I'm obsessed with that. I'm putting the needs of the organization, specifically the needs of the employees before any other needs, before any other profit, motives or whatever the case may be. And part of that comes with treating these people like adults, perfectly capable of managing themselves.

And I think that's the distinction I have to respect them. Cuz in many cases, they were actually older than me, much more experienced than me. Mm-hmm. Much more adept professionally than me. And these are things that scare some leaders, but for me, they're causes for celebration. Because if you're able to do the work that I would've done individually at a higher degree than I can with a higher degree of quality, faster than I am, better than I can.

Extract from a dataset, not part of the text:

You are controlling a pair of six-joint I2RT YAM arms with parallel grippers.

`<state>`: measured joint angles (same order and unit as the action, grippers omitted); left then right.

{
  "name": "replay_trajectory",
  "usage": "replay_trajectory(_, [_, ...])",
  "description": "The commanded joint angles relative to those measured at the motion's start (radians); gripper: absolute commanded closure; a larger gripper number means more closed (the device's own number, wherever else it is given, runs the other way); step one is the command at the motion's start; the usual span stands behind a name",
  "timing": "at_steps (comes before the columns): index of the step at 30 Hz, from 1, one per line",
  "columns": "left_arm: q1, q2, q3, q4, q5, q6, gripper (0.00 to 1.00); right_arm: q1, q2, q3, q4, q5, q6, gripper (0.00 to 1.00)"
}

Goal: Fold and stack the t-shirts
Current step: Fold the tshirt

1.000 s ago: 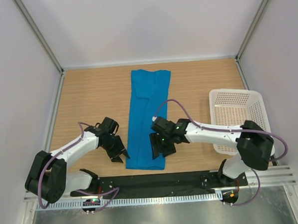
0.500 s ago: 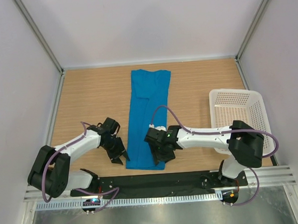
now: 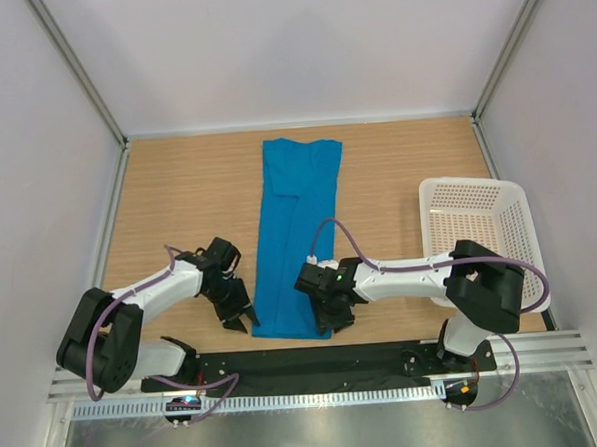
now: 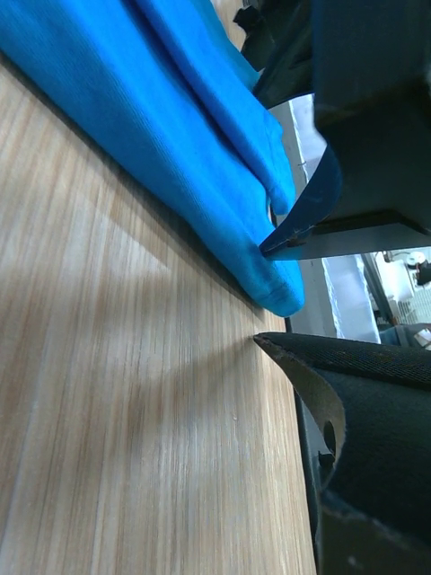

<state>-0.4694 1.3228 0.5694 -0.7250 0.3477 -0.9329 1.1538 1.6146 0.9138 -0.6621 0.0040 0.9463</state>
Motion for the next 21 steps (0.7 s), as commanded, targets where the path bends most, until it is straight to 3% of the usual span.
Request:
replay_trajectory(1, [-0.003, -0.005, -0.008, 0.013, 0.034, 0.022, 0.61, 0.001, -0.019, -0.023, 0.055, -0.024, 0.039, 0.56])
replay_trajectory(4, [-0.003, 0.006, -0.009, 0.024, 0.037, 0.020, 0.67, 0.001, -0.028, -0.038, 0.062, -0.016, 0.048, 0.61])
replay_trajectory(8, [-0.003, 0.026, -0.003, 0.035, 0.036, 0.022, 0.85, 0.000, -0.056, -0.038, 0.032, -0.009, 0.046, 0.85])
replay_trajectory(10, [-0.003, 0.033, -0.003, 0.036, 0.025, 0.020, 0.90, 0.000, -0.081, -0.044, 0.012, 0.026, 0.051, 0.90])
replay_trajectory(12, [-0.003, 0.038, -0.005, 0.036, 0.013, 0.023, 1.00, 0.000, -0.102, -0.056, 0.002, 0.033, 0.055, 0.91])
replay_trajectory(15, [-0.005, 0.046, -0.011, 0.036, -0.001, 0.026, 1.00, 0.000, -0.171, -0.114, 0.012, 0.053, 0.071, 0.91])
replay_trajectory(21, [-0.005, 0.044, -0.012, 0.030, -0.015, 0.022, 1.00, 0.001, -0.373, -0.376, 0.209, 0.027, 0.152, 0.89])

This is perfect. And I had to remind myself through this process that a leader's job is to create more leaders. I can't be selfish about this. My job is to create an environment where people thrive and they're able to do what I do better than I can do it so that I don't have to do it. Then I can move on and solve other problems.

So there was two pieces of feedback. Jens, to answer your question more succinctly, the first was, wow, it's clearly working. My contemporaries were saying, how do we do what you're doing in this department? Hmm. Give us the blueprints, give us the documents, run some workshops. Teach us how to recreate this.

Clearly functional team and team dynamic and team structure so that we can achieve similar results. But then what I was getting from some of the more closed-minded members of the organization, some of the resistors, some of the traditionalists was, well this isn't in line with union rules. And if you're doing this, then it becomes hard for us to explain to other leaders and other managers and other employees why they're being treated differently.

And so I don't think anybody disagreed with the fundamental premise of treating people well and respecting them like adults and helping them to achieve self-actualization. I don't think there's any disagreement there, but I think the tension was around the optics of it. Jens. Yeah, that was the tension.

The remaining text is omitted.